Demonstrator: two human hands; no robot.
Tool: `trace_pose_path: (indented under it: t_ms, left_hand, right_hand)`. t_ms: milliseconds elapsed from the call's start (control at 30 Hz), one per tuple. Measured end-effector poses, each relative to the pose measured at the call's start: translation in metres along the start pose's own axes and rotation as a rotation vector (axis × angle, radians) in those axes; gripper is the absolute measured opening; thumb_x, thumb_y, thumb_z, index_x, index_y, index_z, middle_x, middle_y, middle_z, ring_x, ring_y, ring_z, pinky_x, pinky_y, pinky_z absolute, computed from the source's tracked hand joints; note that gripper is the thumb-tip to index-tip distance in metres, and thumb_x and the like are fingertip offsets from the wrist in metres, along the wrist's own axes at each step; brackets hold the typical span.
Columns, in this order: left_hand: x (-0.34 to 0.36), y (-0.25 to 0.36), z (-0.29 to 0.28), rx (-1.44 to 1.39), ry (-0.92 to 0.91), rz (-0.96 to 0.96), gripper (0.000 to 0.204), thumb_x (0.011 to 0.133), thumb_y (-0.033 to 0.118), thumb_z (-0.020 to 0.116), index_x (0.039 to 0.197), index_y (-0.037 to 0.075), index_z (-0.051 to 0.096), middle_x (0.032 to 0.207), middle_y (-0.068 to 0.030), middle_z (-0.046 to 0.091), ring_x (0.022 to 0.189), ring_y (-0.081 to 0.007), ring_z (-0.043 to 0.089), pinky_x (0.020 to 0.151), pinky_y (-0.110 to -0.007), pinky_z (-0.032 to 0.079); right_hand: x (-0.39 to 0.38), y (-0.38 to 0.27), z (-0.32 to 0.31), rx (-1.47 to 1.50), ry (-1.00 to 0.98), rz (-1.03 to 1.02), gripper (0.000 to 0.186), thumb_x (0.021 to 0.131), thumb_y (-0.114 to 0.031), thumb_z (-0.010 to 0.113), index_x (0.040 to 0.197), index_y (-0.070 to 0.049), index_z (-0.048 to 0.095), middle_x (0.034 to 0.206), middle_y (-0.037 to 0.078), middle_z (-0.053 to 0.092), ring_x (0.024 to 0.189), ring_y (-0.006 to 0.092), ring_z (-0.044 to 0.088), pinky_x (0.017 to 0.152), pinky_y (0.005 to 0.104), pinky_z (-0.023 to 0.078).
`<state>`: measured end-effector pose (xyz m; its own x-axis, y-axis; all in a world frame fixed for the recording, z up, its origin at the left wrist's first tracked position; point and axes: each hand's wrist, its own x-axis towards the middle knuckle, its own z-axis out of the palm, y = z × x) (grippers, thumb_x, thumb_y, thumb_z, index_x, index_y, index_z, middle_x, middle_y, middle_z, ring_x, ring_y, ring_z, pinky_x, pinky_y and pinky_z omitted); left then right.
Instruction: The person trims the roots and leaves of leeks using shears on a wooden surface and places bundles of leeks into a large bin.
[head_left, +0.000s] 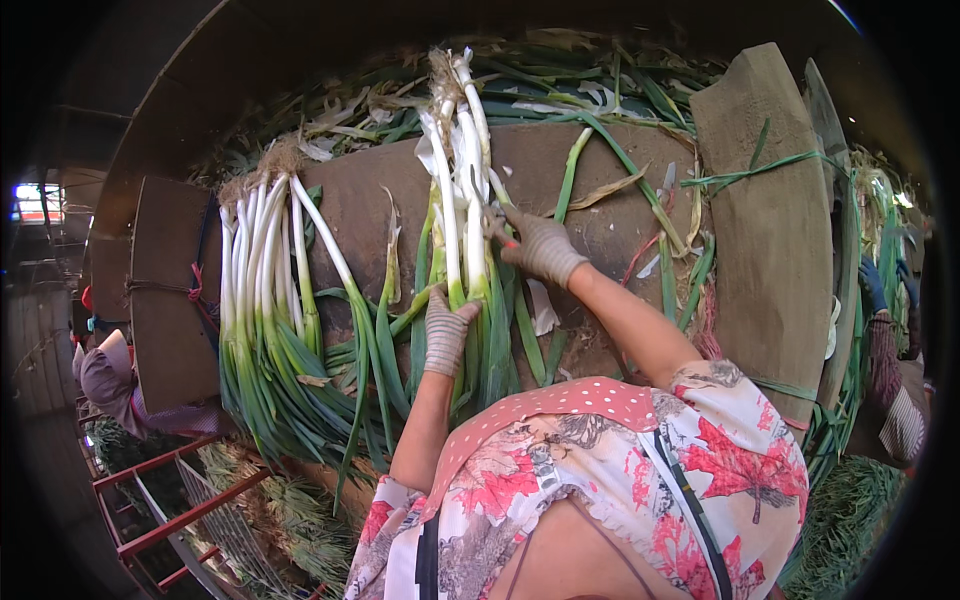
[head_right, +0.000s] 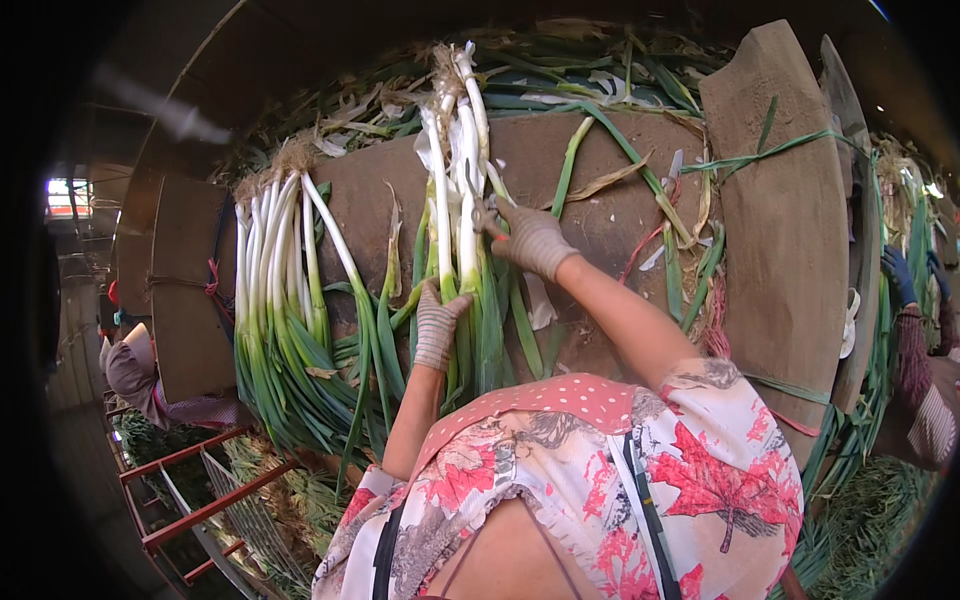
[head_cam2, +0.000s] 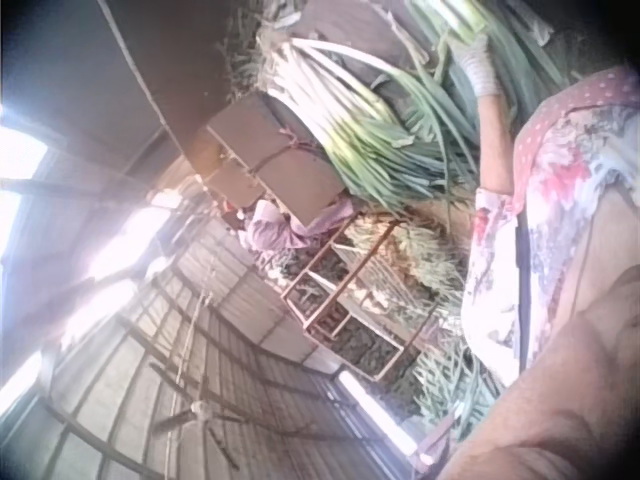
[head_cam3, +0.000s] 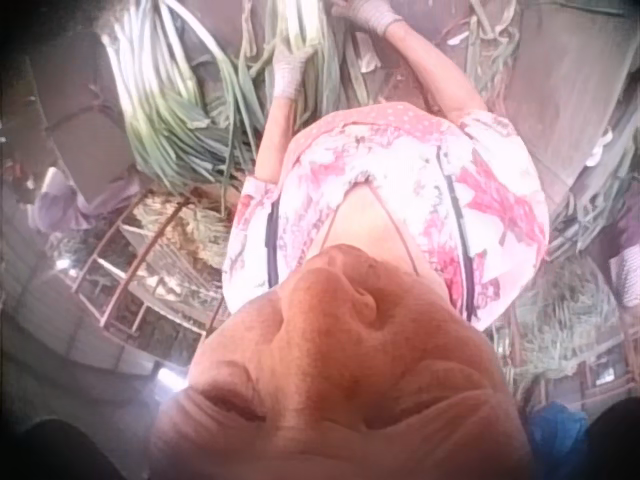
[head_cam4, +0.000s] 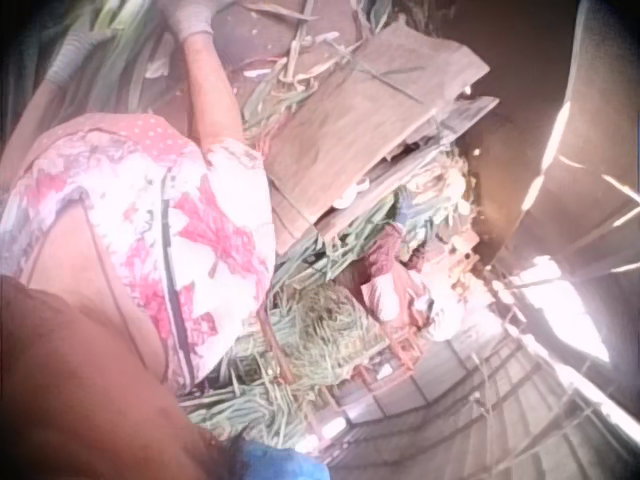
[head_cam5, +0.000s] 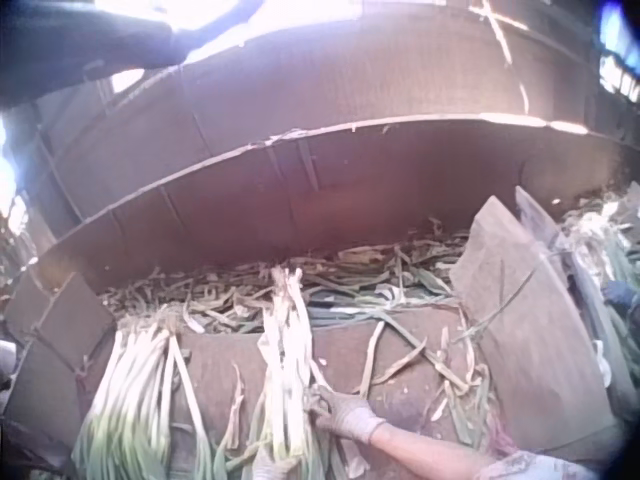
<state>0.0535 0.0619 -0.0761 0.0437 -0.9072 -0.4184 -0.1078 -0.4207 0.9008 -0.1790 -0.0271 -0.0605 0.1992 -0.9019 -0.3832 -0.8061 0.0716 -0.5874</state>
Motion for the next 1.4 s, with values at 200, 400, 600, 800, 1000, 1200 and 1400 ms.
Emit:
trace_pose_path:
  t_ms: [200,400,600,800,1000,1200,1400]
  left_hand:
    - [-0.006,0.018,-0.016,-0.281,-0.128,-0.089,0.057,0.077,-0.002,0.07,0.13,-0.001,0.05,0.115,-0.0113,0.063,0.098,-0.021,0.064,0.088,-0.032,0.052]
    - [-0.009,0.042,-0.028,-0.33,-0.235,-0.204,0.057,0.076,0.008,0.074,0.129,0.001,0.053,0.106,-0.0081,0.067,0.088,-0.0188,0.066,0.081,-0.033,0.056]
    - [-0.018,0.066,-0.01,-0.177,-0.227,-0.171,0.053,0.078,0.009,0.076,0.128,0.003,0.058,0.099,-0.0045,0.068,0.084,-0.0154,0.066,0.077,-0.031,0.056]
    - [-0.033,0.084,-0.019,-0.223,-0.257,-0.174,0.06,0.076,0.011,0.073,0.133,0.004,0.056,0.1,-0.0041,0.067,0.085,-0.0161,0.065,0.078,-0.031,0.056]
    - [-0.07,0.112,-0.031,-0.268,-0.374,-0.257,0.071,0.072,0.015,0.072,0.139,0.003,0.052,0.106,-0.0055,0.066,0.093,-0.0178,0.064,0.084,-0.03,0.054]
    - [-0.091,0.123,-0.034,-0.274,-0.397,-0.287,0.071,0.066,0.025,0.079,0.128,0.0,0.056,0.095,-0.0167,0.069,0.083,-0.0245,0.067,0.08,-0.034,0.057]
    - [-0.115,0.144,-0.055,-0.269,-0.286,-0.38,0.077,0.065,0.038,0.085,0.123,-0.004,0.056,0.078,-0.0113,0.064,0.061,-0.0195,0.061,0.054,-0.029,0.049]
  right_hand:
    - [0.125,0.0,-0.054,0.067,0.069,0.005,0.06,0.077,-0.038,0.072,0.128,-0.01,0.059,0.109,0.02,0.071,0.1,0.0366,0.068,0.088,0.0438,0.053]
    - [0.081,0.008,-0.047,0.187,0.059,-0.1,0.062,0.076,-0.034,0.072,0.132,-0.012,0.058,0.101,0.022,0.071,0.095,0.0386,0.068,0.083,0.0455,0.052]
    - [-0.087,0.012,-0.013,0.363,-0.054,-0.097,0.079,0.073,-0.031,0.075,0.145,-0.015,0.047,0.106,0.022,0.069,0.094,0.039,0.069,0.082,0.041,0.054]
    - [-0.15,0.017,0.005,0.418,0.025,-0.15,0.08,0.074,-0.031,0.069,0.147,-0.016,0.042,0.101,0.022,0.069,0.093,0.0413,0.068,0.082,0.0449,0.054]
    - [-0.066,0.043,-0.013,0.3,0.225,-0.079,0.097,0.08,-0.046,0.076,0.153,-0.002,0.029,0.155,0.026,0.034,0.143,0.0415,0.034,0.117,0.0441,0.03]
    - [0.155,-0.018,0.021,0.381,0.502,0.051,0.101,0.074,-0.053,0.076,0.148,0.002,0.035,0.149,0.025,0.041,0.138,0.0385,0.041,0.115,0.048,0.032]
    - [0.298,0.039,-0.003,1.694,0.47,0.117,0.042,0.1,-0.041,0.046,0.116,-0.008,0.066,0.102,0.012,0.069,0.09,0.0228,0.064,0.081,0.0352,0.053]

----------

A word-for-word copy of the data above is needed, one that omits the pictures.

Demonstrator: two human hands; no robot.
Tool: `trace_pose_path: (indented under it: t_ms, left_hand, right_hand)`. t_ms: milliseconds elapsed from the call's start (control at 30 Hz), one per tuple. Measured end-effector poses, each relative to the pose measured at the call's start: translation in metres along the start pose's own axes and rotation as a rotation vector (axis × angle, radians) in those axes; gripper is the absolute measured opening; thumb_x, thumb_y, thumb_z, index_x, index_y, index_z, middle_x, middle_y, middle_z, ring_x, ring_y, ring_z, pinky_x, pinky_y, pinky_z absolute, computed from the source's tracked hand joints; note that gripper is the thumb-tip to index-tip distance in metres, and thumb_x and the like are fingertip offsets from the wrist in metres, along the wrist's own axes at each step; brackets hold the typical span.
Columns, in this order: left_hand: x (-0.34 to 0.36), y (-0.25 to 0.36), z (-0.29 to 0.28), rx (-1.44 to 1.39), ry (-0.92 to 0.91), rz (-0.96 to 0.96), gripper (0.000 to 0.204), thumb_x (0.011 to 0.133), thumb_y (-0.033 to 0.118), thumb_z (-0.020 to 0.116), index_x (0.039 to 0.197), index_y (-0.037 to 0.075), index_z (-0.051 to 0.096), middle_x (0.032 to 0.207), middle_y (-0.068 to 0.030), middle_z (-0.046 to 0.091), ring_x (0.022 to 0.189), ring_y (-0.081 to 0.007), ring_z (-0.043 to 0.089), pinky_x (0.020 to 0.151), pinky_y (-0.110 to -0.007), pinky_z (-0.032 to 0.079); right_hand: x (-0.39 to 0.38), y (-0.38 to 0.27), z (-0.32 to 0.31), rx (-1.47 to 1.50), ry (-1.00 to 0.98), rz (-1.03 to 1.02), gripper (0.000 to 0.186), thumb_x (0.021 to 0.131), thumb_y (-0.114 to 0.031), thumb_z (-0.010 to 0.113), index_x (0.040 to 0.197), index_y (-0.070 to 0.049), index_z (-0.048 to 0.095), middle_x (0.034 to 0.206), middle_y (-0.037 to 0.078), middle_z (-0.053 to 0.092), ring_x (0.024 to 0.189), ring_y (-0.006 to 0.092), ring_z (-0.044 to 0.088), pinky_x (0.017 to 0.152), pinky_y (0.005 to 0.104), pinky_z (-0.023 to 0.078).
`<state>`: measured end-effector pose (xyz m; its own x-axis, y-axis; all in a world frame fixed for the recording, z up, its origin at the left wrist's first tracked position; point and axes: each hand's wrist, its own x-axis towards the middle knuckle, its own z-axis out of the palm, y = z × x) (grippers, thumb_x, thumb_y, thumb_z, index_x, index_y, index_z, middle_x, middle_y, middle_z, ring_x, ring_y, ring_z, pinky_x, pinky_y and pinky_z omitted); left then right.
Instruction: The person trims the roots and leaves of leeks using shears on a wooden surface and places bundles of leeks into a large bin.
[head_left, +0.000s] 
[head_right, +0.000s] 
[head_cam2, +0.000s] 
[head_cam3, +0.000s] 
[head_cam4, +0.000s] 
[head_cam5, +0.000s] 
<state>0.0535 0.0619 -0.0761 0.0437 -0.9072 -0.4184 -0.1078 -0.4207 0.9008 -0.1790 -0.0271 -0.0605 0.1992 -0.9019 -0.3832 -0.8061 0.0716 -0.5874</state>
Motion for the next 1.4 s, with values at 200, 400, 600, 800, 1000, 1200 and 1400 ms.
Emit:
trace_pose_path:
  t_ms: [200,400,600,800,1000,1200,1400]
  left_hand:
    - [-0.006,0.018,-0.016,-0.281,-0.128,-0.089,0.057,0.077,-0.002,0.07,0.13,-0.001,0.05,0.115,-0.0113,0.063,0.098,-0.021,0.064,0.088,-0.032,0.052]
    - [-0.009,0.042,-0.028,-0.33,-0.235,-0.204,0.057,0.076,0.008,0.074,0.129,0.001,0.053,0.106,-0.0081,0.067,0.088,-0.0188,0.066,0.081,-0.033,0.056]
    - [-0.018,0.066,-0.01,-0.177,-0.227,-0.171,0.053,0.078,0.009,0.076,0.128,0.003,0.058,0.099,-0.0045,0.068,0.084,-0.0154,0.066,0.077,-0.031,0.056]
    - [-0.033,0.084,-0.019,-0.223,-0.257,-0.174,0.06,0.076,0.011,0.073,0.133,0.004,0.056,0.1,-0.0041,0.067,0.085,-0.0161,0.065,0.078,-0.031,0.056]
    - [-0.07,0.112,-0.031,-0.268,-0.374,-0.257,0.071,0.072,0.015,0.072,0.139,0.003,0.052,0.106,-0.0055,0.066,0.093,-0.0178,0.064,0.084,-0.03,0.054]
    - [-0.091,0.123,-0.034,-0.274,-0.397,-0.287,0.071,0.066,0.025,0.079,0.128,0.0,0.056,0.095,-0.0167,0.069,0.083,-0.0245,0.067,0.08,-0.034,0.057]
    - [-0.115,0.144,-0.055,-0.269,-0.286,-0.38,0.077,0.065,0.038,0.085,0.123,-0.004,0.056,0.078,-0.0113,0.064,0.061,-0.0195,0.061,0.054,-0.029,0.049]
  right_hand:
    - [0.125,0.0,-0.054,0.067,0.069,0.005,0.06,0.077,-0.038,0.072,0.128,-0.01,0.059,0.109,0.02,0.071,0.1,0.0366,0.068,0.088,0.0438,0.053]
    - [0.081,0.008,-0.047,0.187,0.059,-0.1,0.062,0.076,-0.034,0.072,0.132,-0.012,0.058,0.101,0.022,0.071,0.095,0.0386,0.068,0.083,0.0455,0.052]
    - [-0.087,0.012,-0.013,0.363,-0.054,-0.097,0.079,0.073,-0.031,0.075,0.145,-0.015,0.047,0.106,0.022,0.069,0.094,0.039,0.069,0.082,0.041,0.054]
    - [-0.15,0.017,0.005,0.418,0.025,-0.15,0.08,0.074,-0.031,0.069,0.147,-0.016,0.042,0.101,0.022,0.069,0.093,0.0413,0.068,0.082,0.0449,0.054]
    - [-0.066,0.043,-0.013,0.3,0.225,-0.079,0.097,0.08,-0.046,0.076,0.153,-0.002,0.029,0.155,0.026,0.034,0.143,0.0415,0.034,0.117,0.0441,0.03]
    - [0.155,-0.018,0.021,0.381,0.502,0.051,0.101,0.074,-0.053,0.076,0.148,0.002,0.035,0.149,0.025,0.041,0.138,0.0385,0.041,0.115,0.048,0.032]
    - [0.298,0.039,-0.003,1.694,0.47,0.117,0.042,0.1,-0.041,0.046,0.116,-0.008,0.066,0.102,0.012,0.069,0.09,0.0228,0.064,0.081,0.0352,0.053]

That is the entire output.